## Description of the task
Please repeat, from the entries that follow, the lines from the one containing "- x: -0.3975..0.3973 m" through the one containing "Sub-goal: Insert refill" exactly, adding nothing.

>>>>

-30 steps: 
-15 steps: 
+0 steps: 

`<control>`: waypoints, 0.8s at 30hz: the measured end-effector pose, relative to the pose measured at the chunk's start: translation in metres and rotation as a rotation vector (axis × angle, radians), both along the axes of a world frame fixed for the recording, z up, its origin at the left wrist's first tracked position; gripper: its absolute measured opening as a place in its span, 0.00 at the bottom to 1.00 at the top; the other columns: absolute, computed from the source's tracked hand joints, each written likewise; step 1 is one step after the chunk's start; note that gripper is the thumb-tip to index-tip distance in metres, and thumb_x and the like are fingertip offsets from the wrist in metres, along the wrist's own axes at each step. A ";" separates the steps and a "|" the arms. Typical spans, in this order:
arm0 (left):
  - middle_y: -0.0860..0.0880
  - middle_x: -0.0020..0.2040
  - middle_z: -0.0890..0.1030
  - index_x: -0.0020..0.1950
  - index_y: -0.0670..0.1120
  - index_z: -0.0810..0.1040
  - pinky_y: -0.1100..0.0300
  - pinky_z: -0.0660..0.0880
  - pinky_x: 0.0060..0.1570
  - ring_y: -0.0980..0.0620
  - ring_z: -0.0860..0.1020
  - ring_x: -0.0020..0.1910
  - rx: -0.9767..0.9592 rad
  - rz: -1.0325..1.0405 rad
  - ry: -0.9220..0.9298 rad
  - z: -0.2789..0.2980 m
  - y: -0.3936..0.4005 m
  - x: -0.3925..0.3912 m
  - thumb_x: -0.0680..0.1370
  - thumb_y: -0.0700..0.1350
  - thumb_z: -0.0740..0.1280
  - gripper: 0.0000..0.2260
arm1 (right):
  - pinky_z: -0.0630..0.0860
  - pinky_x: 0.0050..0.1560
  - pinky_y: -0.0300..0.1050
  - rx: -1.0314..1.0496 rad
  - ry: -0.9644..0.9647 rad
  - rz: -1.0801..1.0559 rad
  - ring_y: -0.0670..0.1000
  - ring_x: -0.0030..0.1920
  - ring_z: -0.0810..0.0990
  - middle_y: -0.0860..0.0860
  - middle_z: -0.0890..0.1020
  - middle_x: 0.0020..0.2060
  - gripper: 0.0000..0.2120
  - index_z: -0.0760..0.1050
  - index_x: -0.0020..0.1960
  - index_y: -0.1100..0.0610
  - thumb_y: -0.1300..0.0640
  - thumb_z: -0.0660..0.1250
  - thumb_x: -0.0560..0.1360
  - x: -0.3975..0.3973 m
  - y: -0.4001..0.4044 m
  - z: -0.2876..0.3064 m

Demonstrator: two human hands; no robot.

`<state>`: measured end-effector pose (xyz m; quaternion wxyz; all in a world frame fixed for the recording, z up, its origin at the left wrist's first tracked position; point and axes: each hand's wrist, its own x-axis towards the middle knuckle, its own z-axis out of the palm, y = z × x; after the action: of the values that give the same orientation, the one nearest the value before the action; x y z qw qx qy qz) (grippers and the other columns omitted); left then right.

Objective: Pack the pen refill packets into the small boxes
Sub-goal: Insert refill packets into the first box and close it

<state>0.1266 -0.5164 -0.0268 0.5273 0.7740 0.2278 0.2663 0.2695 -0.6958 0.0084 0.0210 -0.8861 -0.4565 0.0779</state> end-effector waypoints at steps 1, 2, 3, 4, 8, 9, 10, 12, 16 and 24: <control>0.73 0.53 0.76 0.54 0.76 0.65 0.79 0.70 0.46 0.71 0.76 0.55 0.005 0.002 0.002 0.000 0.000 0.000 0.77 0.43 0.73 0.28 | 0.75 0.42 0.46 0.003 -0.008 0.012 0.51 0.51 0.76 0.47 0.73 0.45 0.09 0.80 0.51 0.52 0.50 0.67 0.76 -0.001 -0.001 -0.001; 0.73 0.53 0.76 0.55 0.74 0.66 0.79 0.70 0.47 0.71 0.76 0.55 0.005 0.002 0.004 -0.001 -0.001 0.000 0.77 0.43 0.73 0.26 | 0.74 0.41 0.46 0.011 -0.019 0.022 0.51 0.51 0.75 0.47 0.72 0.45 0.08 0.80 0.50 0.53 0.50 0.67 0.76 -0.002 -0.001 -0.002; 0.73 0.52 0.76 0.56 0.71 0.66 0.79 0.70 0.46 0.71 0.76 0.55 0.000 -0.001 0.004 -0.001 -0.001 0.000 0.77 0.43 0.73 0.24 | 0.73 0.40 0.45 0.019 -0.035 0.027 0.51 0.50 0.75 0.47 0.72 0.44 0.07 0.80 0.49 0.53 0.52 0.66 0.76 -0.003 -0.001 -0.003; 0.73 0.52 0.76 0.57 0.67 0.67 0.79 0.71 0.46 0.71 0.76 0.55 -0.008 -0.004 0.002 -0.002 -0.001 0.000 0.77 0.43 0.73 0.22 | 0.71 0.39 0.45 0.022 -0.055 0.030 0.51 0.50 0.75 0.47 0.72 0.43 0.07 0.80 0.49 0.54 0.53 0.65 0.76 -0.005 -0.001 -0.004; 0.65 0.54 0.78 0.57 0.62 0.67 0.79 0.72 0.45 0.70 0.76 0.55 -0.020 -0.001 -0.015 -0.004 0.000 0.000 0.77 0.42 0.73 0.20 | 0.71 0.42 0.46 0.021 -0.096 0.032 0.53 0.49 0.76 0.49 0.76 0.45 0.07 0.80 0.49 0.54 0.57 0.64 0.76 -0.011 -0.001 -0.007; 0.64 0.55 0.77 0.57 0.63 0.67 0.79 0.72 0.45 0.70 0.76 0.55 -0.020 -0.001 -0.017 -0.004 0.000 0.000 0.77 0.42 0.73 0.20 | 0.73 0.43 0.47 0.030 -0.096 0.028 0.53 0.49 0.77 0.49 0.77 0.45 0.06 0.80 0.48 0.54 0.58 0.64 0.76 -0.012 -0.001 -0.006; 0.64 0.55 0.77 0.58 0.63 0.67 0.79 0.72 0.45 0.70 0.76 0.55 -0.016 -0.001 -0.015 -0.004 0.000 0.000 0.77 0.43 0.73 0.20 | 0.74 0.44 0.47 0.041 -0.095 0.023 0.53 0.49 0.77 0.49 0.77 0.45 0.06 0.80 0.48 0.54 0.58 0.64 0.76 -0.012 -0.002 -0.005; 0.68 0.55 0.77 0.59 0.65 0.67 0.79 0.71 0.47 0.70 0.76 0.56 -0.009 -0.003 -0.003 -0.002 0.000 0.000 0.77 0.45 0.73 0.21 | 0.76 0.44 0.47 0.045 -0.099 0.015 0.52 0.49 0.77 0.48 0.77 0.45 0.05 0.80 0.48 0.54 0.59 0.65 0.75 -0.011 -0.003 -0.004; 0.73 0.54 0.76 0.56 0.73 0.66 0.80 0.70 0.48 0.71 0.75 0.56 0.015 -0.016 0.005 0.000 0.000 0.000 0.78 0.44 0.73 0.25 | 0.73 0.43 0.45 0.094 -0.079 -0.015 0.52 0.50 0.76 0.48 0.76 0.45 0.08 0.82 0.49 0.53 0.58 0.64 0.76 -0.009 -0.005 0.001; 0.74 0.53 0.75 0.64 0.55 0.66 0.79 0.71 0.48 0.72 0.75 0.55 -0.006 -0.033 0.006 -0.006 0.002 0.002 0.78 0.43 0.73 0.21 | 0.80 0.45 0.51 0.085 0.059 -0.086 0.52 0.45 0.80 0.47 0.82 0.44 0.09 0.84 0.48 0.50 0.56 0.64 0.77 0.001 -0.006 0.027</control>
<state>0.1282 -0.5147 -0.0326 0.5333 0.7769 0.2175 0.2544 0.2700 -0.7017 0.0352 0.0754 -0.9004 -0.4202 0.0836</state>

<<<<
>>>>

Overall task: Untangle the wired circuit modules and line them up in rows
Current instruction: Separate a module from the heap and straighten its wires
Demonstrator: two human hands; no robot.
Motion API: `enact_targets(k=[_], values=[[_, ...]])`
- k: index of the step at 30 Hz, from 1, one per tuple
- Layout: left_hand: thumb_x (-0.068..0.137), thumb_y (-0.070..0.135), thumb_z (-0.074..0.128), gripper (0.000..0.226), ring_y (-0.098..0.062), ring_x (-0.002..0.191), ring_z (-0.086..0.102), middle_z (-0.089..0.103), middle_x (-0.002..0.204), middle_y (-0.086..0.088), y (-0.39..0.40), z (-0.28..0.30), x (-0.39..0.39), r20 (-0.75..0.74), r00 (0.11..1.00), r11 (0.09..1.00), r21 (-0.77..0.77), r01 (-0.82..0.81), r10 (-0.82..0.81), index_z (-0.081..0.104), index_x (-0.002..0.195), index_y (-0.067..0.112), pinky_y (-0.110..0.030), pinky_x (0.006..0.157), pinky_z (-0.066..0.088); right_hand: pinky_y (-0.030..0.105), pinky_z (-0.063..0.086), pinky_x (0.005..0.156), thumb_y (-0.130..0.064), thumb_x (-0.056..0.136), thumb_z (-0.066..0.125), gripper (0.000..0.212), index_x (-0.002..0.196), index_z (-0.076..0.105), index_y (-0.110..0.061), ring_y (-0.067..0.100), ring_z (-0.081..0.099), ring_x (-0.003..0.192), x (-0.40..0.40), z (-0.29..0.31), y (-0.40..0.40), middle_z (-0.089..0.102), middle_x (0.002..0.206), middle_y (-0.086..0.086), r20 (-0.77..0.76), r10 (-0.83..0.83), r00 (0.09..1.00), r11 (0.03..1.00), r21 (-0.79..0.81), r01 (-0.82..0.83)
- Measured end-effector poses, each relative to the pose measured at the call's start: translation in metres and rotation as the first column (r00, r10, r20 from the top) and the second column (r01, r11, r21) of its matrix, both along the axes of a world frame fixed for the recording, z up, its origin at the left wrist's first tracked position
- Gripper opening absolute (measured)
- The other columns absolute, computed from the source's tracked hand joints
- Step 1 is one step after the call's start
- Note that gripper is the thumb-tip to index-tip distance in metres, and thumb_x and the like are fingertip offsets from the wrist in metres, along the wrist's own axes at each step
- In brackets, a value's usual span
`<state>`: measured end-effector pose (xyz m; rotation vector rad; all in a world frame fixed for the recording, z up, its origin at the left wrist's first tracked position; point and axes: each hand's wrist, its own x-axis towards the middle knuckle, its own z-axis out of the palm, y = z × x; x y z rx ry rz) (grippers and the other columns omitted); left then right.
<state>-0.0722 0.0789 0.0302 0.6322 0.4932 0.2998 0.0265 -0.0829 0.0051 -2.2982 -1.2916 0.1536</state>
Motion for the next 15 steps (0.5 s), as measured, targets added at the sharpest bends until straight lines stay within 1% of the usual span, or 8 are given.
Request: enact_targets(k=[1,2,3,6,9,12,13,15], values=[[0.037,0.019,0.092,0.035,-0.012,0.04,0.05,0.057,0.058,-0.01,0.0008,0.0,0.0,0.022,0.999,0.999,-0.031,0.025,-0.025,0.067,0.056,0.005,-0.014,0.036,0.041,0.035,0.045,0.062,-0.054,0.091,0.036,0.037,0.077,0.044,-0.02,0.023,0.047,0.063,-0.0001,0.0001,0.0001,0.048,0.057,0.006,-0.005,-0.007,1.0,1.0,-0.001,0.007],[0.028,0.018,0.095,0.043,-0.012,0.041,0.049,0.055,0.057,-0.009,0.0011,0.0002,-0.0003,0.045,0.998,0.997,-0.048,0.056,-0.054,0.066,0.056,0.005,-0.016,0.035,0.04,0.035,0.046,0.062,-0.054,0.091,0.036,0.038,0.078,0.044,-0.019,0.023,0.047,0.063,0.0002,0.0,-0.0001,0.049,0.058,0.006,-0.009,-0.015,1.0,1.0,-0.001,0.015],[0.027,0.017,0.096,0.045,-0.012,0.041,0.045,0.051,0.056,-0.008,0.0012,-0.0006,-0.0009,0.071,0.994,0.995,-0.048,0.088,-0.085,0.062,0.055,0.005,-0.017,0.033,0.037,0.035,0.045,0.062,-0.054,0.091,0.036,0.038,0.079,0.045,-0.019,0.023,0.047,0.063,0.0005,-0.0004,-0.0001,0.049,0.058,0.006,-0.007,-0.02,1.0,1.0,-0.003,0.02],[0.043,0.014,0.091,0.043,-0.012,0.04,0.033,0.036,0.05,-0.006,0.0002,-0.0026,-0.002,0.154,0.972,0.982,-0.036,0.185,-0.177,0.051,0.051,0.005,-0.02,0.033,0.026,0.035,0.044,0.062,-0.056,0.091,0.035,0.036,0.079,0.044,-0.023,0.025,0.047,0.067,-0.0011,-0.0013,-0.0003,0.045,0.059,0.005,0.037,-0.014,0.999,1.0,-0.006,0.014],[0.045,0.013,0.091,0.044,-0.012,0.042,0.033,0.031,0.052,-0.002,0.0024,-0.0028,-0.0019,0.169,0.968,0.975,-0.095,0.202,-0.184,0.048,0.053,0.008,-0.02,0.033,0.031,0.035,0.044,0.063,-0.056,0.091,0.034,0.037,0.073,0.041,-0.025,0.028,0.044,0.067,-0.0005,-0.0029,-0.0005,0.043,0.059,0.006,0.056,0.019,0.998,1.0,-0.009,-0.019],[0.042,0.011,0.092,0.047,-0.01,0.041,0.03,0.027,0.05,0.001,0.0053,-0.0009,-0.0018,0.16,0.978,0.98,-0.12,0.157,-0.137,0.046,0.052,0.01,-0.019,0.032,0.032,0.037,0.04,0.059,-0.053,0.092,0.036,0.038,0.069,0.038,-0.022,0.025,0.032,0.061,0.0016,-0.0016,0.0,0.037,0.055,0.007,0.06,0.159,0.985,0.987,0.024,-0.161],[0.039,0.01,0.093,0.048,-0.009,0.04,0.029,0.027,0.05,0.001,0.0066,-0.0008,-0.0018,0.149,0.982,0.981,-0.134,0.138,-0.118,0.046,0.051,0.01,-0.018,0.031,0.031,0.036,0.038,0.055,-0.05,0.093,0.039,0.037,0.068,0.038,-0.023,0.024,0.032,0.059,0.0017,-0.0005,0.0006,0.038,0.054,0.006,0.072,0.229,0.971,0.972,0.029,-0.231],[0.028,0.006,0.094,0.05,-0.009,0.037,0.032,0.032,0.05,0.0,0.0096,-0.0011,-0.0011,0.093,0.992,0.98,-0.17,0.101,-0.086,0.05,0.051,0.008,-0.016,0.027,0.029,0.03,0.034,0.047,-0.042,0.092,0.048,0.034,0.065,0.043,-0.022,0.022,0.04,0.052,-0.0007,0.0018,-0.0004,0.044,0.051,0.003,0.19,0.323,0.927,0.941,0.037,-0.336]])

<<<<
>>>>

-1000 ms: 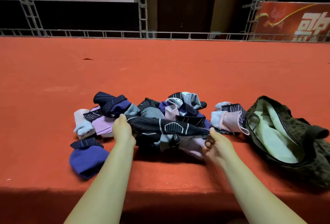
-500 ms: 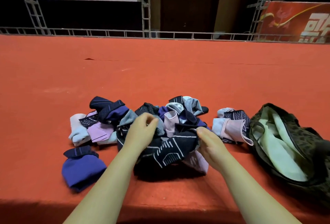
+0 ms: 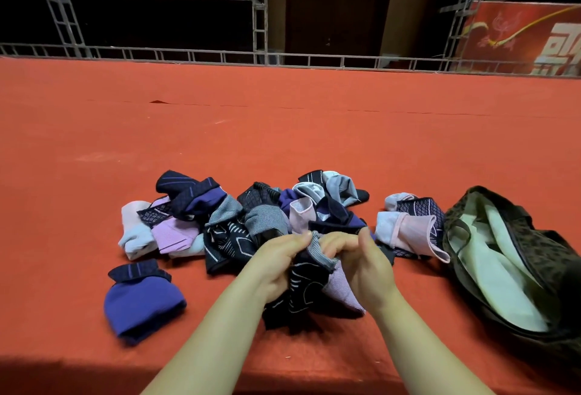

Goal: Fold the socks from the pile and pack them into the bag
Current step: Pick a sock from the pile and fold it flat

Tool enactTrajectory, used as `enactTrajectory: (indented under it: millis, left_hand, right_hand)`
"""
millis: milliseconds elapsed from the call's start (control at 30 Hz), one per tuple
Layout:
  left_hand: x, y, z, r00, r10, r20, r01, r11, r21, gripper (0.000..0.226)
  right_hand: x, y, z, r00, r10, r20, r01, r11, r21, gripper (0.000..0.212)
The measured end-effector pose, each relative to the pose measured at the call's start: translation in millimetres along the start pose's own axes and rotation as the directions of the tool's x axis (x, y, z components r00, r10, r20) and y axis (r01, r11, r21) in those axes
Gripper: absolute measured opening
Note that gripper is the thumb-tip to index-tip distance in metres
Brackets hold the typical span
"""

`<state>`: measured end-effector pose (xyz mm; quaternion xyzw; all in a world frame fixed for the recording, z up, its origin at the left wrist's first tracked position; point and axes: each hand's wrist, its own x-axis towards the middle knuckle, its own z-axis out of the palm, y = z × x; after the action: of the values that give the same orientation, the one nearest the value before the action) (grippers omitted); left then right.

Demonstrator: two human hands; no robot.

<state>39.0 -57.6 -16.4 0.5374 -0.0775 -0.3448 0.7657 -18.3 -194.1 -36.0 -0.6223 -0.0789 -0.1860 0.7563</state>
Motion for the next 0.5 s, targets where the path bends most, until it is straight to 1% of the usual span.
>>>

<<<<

## Result
  - x: -0.3975..0.3973 m
  - y: -0.4001..0.4044 m
  - z: -0.2876..0.3064 m

Demonstrator: two human hands; no robot.

`<state>`: measured end-effector pose (xyz m; quaternion wxyz; all in a world frame fixed for the recording, z up, its origin at the left wrist's first tracked position; point and axes: each hand's wrist, its own x-axis towards the middle knuckle, its own z-axis out of the palm, y = z × x; after the action: of the values that give the same orientation, the one nearest the value before the action; x y z qw qx qy qz) (grippers and the other columns omitted); left then right.

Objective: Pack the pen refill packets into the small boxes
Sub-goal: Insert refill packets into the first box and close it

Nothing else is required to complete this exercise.